How to Create a Custom Machine Learning Algorithm

You can extend the list of algorithms available in Dataiku’s Visual ML tool by creating a custom machine learning component in a plugin.

For example, say you have a co-worker who is familiar with the fundamentals of discriminant analysis, but is uncomfortable writing the code to call the scikit-learn implementation of the algorithm. The default list of algorithms available in Dataiku DSS does not include discriminant analysis, but we can add it as a plugin component.

Creating the Plugin Component

  • From the Application menu, select Plugins.
  • Select New Plugin > Write your own.
  • Give the new plugin a name like discriminant-analysis and click Create. This create a plugin with no components.
  • Click +Create Your First Component and select Prediction Algorithm.
  • Give the new component an identifier like linear and click Add.

Edit Definitions in algo.json

First, let’s have a look at the algo.json file. This describes the elements of the custom algorithm, including the parameters that the user will have to specify when using the algorithm.

At the top of the JSON are some basic metadata. Making changes here helps to make the algorithm easier to identify in the Visual ML tool.

  • Update the algorithm label to be more descriptive. On line 5, change the code to read:
"label": "Linear Discriminant Analysis",
  • Update the algorithm description. On line 8, change the code to read:
"description": "A classifier with a linear decision boundary, generated by fitting class conditional densities to the data and using Bayes' rule.",
  • Discriminant analysis can be used for classification problems. Update line 16 with the correct prediction types for this algorithm:
"predictionTypes": ["BINARY_CLASSIFICATION", "MULTICLASS"],
  • There are a number of parameters in the scikit-learn implementation of discriminant analysis. As a first pass at, let’s include the solver to use, the number of components for dimensionality reduction, and the tolerance threshold for rank estimation in the SVD solver as parameters our colleague can specify. We can make these available in the JSON as follows.
"params": [
  {
      "name": "solver",
      "label": "Solver",
      "description": "Solver to use.",
      "type": "MULTISELECT",
      "defaultValue": ["svd"],
      "selectChoices": [
          {
              "value":"svd",
              "label":"Singular value decomposition"
          },
          {
              "value":"lsqr",
              "label":"Least squares"
          },
          {
              "value":"eigen",
              "label": "Eigenvalue decomposition"
          }
      ],
      "gridParam": true
  },
  {
      "name": "n_components",
      "label": "Number of components",
      "description":"Number of components (<= min(n_classes - 1, n_features)) for dimensionality reduction.
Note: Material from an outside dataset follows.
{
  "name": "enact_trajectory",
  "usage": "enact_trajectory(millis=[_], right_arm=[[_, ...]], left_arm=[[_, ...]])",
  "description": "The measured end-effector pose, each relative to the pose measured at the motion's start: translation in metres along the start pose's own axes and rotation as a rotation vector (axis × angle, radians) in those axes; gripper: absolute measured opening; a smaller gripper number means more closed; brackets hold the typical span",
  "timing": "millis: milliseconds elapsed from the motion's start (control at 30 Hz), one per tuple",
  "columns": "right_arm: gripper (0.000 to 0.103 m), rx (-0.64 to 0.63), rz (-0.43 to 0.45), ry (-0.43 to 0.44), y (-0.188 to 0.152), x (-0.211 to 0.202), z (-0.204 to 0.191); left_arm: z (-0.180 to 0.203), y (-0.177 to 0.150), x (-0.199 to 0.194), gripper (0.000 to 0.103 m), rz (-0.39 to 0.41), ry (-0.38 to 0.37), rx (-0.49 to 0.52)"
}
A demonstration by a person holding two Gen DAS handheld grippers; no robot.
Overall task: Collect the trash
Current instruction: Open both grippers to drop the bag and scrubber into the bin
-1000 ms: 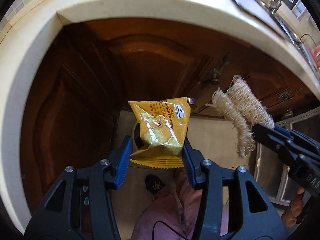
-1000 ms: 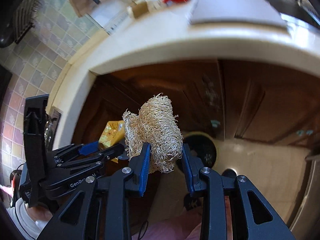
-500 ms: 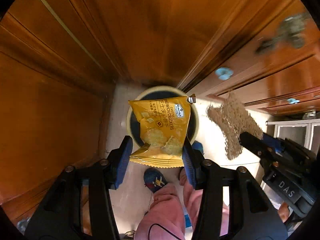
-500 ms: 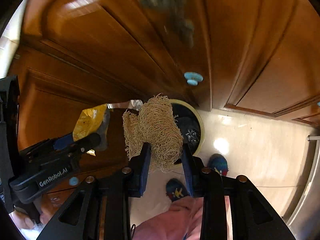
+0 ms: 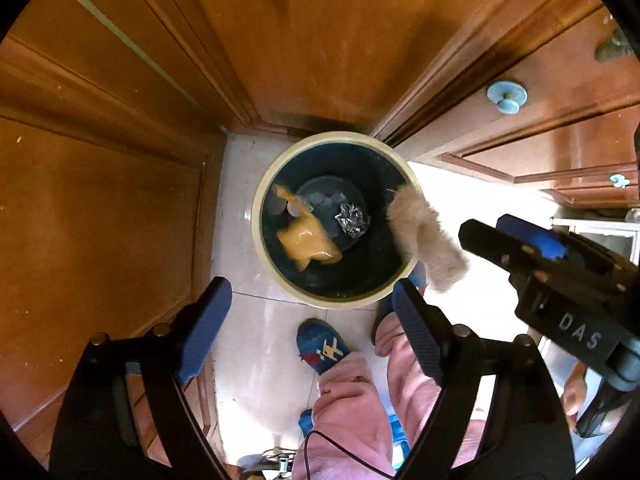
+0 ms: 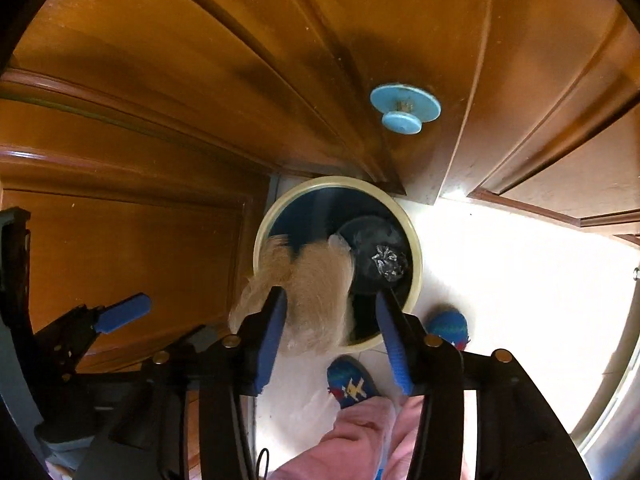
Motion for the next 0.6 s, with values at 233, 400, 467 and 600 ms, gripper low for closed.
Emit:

If None, will be set to min(n_classes - 1, n_features).",
      "type": "STRINGS",
      "defaultValue": [None],
      "allowDuplicates": false,
      "gridParam": true
  },
  {
      "name": "tol",
      "label": "Tolerance",
      "description": "Threshold for rank estimation in SVD solver.",
      "type": "DOUBLES",
      "defaultValue": [0.0001],
      "allowDuplicates": false,
      "gridParam": true
  }
]

Edit Code in algo.py

Now let’s edit algo.py. The default contents include an example of code for the AdaBoostRegressor algorithm. To make this appropriate for our discriminant analysis plugin:

  • Change line 3 to import linear discriminant analysis
from sklearn.discriminant_analysis import LinearDiscriminantAnalysis
  • Change line 24 to use linear discriminant analysis
self.clf = LinearDiscriminantAnalysis()

Using the Component in a Project

  • Open a project and select a dataset.
  • Open a new Lab and create a predictive model
  • In the Algorithms panel of the Design of the predictive model, turn the Linear Discriminant Analysis algorithm on.
  • Specify the settings you want, then click Train.
../../_images/plugin-ml.png

You can explore and deploy the resulting model in the same way you would any other model produced through the Visual ML tool.